What you write should be an exact repeat of the lines from the one with "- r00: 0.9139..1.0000" through the final line below, minus the pictures.

RECORDS SHOWN:
++++++++

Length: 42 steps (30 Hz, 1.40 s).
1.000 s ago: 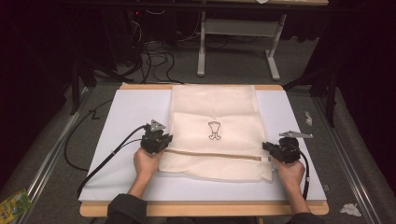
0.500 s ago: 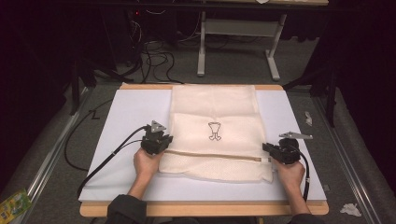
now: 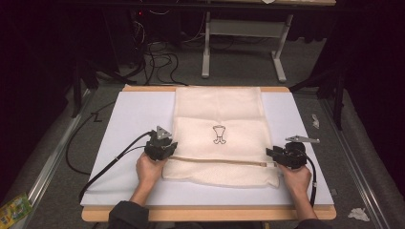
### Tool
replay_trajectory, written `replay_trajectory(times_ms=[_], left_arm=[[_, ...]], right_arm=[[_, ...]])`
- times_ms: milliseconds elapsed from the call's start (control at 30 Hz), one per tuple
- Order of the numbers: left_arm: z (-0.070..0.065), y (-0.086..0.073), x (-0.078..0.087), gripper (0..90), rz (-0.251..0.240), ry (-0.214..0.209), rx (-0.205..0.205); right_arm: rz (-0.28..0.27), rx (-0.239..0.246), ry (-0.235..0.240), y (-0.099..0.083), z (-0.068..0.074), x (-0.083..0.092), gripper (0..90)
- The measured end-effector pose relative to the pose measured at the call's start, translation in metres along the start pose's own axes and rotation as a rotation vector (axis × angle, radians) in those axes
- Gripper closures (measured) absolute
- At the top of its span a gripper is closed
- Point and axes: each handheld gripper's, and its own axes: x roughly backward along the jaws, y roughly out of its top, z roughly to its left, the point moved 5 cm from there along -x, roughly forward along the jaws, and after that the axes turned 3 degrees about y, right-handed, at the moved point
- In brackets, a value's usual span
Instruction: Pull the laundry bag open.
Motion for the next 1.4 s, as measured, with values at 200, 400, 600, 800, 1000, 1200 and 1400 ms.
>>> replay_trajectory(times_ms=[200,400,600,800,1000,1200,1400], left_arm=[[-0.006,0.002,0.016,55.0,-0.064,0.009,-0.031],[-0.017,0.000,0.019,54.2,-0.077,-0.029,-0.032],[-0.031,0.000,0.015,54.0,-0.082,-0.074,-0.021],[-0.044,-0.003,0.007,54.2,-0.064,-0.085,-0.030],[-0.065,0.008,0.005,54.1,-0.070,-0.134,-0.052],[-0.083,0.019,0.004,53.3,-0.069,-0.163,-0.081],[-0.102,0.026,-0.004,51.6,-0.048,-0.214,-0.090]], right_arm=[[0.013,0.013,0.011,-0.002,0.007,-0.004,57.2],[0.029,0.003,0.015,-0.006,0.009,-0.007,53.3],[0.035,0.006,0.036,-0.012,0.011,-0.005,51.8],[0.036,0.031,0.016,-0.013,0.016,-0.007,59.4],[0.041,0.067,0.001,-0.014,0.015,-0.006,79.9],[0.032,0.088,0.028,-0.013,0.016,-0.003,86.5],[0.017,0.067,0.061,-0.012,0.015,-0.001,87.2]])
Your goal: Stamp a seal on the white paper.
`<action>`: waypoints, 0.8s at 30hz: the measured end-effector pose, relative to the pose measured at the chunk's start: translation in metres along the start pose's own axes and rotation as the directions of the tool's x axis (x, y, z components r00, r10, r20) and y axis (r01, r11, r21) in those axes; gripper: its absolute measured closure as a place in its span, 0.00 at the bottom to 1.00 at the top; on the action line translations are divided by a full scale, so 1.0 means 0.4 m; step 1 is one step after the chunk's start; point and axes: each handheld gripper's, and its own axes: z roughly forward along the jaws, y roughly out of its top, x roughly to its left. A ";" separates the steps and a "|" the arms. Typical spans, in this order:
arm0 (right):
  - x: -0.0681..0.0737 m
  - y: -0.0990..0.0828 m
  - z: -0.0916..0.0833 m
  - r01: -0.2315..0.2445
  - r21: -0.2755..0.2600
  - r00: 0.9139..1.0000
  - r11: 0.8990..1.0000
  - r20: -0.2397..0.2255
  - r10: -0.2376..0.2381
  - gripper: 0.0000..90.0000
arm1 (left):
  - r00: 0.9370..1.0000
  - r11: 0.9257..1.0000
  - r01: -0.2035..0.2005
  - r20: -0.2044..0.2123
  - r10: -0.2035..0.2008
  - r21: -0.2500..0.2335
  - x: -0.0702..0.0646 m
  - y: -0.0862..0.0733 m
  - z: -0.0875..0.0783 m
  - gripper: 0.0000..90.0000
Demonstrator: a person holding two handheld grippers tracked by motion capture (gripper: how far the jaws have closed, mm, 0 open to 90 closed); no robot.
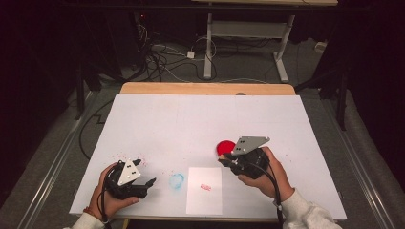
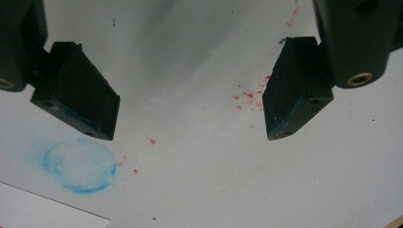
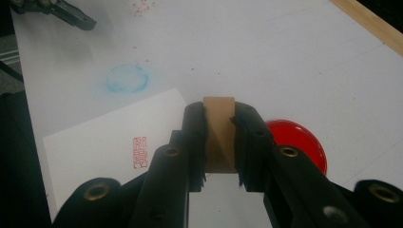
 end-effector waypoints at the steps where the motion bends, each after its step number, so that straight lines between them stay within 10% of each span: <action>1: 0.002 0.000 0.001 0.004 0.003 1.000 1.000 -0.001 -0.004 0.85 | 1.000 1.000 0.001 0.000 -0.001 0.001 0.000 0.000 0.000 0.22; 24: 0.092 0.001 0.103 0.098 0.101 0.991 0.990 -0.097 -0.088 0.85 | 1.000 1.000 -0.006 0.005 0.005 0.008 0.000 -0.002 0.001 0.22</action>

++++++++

EXPECTED ANSWER:
  - r00: 0.9139..1.0000
  - r11: 0.8990..1.0000
  - r20: -0.2397..0.2255
  - r10: -0.2376..0.2381
  - gripper: 0.0000..90.0000
arm1 (left):
  - r00: 0.9370..1.0000
  - r11: 0.9257..1.0000
  - r01: -0.2035..0.2005
  - r20: -0.2044..0.2123
  - r10: -0.2035..0.2008
  - r21: -0.2500..0.2335
  - x: -0.0702..0.0646 m
  - y: -0.0862..0.0733 m
  - z: -0.0875..0.0783 m
  - gripper: 0.0000..90.0000
Demonstrator: a person holding two handheld grippers tracked by motion capture (gripper: how far the jaws have closed, mm, 0 open to 90 closed); no robot.
 end-effector waypoints at the steps where the motion bends, each after its step number, so that straight lines between them stay within 10% of each span: <action>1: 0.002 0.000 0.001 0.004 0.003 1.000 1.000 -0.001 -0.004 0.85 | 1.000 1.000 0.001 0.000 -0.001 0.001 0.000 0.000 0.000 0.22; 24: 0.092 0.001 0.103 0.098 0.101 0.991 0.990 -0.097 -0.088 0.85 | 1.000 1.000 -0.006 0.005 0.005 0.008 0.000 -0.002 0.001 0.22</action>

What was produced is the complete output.